__PROBLEM TO WORK ON__.
In the data that follows, find the line with "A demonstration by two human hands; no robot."; transcribe it, every later line up to the one with "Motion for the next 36", and that line as well, exactly and with no others.

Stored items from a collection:
= = = = = = =

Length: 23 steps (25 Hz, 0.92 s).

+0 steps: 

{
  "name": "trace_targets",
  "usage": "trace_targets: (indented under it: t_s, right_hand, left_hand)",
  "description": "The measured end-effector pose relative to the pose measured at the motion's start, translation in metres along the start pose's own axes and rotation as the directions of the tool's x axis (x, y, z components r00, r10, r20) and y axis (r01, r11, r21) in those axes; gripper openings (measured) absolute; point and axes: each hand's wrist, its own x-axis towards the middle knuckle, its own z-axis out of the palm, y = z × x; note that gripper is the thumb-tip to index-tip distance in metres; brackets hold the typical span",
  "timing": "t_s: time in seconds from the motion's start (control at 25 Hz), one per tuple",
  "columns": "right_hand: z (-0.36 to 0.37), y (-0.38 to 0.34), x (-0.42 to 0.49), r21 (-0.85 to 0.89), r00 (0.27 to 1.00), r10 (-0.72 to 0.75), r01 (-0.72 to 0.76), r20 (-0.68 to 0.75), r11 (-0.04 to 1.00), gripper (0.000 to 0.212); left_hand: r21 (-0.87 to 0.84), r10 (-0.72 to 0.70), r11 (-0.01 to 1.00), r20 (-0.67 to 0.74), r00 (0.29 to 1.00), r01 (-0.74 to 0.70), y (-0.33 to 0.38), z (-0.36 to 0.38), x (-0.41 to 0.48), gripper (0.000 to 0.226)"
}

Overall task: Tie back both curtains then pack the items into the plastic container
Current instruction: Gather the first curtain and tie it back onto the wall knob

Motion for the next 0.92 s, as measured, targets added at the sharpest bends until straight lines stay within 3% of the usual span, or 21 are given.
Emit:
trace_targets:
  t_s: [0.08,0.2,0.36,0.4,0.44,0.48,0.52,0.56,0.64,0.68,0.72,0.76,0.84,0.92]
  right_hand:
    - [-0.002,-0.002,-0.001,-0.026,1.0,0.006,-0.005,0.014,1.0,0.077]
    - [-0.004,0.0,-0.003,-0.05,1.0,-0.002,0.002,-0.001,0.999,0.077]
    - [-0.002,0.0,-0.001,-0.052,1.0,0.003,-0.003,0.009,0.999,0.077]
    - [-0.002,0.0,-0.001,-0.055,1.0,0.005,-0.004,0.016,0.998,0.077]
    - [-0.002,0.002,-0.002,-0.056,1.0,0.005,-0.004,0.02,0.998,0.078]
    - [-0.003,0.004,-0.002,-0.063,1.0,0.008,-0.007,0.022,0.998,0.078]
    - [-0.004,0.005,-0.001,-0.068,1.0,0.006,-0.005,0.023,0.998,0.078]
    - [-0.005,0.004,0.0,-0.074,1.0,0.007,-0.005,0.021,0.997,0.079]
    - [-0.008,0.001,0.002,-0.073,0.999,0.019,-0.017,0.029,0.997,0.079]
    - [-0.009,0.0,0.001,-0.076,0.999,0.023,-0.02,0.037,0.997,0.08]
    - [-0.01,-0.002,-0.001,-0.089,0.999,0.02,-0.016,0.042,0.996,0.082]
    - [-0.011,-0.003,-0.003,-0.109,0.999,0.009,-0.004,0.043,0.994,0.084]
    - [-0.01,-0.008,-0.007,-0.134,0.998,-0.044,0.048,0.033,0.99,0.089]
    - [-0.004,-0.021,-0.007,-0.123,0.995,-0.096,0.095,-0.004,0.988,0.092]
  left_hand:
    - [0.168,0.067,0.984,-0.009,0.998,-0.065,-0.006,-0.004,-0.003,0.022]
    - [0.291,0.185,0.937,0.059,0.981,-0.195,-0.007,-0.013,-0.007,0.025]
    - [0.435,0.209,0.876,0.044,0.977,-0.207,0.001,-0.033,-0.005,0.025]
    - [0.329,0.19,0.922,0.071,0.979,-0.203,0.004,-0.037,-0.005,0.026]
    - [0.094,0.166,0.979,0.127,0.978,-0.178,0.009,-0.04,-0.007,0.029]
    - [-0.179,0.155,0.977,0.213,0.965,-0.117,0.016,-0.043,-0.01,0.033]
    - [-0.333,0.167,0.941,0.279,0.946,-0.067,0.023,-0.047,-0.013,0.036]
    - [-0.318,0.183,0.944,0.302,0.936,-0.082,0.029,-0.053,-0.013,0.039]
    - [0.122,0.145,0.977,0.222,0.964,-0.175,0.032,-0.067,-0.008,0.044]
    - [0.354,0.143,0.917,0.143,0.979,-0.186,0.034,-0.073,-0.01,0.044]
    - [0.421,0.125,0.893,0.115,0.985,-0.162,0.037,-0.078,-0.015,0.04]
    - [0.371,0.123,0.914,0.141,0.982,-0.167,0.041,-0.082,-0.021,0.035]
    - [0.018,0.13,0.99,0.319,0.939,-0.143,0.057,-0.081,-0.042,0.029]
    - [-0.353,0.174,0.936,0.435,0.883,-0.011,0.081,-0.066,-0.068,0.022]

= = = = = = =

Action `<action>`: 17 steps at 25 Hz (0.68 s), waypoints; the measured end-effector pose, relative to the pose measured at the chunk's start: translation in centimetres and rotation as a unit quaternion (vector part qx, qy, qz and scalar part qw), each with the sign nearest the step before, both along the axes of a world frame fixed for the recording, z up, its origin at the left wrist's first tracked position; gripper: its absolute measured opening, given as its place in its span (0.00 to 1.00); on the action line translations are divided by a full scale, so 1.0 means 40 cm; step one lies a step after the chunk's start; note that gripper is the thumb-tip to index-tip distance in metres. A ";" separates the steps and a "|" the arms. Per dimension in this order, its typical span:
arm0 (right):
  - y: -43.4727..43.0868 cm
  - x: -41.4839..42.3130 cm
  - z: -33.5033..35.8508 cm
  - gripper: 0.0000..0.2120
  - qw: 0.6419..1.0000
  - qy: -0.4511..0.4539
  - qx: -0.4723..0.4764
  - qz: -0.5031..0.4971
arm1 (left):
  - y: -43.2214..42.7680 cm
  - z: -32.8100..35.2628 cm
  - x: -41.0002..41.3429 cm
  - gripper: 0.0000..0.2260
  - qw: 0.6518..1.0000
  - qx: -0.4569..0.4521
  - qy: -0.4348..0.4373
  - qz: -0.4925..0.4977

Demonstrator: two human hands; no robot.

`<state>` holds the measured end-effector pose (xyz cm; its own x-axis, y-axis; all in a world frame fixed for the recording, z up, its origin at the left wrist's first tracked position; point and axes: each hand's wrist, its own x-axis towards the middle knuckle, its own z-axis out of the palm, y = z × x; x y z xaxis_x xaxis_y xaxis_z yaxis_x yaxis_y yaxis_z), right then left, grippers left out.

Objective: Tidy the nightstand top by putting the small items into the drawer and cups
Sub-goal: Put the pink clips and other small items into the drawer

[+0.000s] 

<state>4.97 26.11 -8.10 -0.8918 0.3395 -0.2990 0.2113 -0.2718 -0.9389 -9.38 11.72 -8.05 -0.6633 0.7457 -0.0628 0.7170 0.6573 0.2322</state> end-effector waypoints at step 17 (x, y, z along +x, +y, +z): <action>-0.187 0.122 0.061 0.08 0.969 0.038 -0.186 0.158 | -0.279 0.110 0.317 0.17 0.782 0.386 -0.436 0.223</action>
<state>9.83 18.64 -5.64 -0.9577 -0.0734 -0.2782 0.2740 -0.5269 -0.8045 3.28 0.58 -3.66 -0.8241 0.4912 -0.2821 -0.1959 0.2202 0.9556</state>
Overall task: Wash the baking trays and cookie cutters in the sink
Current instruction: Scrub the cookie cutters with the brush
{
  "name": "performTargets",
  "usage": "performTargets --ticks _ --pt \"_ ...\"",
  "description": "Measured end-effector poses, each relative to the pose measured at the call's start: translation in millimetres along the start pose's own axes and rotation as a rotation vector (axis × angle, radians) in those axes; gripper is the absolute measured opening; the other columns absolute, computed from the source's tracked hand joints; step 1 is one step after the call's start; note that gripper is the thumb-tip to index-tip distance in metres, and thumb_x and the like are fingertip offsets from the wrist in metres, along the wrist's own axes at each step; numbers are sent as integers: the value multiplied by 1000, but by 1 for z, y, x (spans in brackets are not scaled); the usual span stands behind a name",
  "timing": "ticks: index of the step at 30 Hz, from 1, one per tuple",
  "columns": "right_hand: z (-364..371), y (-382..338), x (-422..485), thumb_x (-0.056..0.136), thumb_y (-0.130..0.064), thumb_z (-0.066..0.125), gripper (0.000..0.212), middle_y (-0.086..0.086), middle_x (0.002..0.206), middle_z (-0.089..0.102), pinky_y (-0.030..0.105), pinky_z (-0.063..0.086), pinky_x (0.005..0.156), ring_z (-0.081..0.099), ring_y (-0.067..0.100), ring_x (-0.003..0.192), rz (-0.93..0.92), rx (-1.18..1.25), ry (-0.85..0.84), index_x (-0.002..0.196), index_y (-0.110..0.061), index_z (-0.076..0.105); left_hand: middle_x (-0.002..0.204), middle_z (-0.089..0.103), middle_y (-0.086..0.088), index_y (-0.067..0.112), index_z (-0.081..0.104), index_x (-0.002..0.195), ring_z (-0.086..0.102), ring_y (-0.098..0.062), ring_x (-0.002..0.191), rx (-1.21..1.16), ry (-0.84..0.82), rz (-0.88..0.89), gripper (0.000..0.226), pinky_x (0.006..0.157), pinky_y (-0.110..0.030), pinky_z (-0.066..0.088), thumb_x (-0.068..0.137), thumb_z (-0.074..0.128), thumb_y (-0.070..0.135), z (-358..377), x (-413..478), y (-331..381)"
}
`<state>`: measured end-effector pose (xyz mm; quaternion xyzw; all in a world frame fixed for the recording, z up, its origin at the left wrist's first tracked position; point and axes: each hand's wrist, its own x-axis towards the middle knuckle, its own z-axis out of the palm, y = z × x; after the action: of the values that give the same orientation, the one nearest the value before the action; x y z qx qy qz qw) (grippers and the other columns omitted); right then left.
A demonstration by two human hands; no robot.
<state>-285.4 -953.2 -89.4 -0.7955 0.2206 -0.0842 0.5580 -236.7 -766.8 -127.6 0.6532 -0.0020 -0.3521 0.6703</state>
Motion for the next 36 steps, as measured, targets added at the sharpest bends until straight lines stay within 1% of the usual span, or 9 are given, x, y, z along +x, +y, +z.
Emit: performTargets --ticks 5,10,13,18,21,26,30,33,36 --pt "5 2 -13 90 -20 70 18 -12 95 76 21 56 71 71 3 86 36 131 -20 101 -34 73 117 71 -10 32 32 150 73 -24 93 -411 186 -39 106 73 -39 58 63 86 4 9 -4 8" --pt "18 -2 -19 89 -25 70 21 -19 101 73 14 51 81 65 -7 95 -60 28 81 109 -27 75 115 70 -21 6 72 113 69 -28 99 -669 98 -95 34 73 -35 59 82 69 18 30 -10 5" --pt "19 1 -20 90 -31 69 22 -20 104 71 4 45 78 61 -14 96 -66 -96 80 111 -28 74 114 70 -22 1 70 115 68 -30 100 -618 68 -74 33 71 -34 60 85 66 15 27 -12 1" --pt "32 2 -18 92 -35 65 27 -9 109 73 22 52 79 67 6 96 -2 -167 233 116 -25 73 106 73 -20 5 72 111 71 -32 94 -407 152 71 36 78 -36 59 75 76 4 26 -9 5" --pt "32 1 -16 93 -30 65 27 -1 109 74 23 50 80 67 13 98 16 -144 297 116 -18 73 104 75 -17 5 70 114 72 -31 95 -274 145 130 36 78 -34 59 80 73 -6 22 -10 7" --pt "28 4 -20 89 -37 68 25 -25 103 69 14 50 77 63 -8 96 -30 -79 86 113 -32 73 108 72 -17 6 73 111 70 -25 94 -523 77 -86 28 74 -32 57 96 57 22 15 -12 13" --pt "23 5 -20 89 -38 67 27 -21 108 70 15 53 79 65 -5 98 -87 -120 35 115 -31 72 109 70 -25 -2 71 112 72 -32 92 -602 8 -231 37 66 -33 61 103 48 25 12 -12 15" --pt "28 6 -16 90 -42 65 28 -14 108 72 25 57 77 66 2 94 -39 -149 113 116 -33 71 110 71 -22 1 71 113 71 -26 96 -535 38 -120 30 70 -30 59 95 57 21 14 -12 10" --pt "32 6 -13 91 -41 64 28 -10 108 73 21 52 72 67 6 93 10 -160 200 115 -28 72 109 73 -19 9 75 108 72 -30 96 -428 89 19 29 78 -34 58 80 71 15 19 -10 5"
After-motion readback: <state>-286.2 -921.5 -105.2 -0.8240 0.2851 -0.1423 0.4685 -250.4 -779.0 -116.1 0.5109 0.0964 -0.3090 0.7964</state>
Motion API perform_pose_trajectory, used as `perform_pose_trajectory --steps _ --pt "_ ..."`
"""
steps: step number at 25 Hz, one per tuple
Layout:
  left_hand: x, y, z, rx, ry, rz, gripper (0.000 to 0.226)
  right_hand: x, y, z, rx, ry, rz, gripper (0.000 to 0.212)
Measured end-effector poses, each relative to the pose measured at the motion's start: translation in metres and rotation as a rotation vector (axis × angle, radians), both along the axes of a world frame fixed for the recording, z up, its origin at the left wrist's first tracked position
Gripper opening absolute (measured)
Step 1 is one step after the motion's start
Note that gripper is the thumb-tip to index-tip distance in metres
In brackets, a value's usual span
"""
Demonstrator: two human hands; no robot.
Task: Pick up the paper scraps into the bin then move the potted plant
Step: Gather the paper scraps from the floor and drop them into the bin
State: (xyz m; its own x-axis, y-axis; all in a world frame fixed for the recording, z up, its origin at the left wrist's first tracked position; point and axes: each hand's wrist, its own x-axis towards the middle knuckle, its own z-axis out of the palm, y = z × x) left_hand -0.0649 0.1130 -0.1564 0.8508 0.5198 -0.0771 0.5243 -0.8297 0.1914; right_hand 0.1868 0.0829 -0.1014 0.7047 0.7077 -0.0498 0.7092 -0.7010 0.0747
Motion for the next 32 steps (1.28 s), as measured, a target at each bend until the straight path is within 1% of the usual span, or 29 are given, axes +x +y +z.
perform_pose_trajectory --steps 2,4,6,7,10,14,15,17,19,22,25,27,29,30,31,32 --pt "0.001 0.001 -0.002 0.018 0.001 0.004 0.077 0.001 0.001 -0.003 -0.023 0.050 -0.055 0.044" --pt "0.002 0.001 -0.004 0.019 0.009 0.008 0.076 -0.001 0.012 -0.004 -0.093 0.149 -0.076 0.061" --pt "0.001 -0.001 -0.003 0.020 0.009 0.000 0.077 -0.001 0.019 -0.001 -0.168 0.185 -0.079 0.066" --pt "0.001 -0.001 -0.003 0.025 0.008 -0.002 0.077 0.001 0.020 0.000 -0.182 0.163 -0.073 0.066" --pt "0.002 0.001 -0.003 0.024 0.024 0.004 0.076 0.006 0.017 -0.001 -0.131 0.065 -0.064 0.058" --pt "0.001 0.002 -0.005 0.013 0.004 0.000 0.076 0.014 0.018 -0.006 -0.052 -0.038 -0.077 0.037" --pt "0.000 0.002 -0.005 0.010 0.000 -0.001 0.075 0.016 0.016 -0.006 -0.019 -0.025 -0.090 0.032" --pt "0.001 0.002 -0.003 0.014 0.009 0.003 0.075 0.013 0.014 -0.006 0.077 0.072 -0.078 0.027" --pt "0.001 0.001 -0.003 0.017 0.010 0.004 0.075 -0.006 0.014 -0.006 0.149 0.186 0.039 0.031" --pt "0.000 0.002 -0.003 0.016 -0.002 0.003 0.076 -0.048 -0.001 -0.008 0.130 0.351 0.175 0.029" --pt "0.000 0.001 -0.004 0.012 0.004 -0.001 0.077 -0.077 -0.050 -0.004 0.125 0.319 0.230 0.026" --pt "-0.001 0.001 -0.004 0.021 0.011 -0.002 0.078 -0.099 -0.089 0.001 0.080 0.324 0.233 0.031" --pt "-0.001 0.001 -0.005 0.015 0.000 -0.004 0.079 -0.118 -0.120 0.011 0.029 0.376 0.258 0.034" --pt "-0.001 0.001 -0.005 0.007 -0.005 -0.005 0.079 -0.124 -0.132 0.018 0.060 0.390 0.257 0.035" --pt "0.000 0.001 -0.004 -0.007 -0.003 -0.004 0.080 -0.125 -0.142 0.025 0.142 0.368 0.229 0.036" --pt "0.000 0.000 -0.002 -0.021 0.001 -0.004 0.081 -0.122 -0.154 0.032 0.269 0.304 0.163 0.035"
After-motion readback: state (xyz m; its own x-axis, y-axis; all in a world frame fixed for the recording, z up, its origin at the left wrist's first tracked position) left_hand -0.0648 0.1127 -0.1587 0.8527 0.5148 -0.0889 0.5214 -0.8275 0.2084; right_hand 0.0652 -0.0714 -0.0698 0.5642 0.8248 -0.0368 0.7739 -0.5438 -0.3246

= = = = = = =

__THE ANSWER__.
A demonstration by two human hands; no robot.
<state>-285.4 -953.2 -89.4 -0.7955 0.2206 -0.0842 0.5580 -236.7 -766.8 -127.6 0.6532 -0.0020 -0.3521 0.6703</state>
Motion for the next 36 steps, as measured, targets added at the sharpest bends until straight lines stay within 1% of the usual span, or 9 are given, x, y, z along +x, +y, +z.

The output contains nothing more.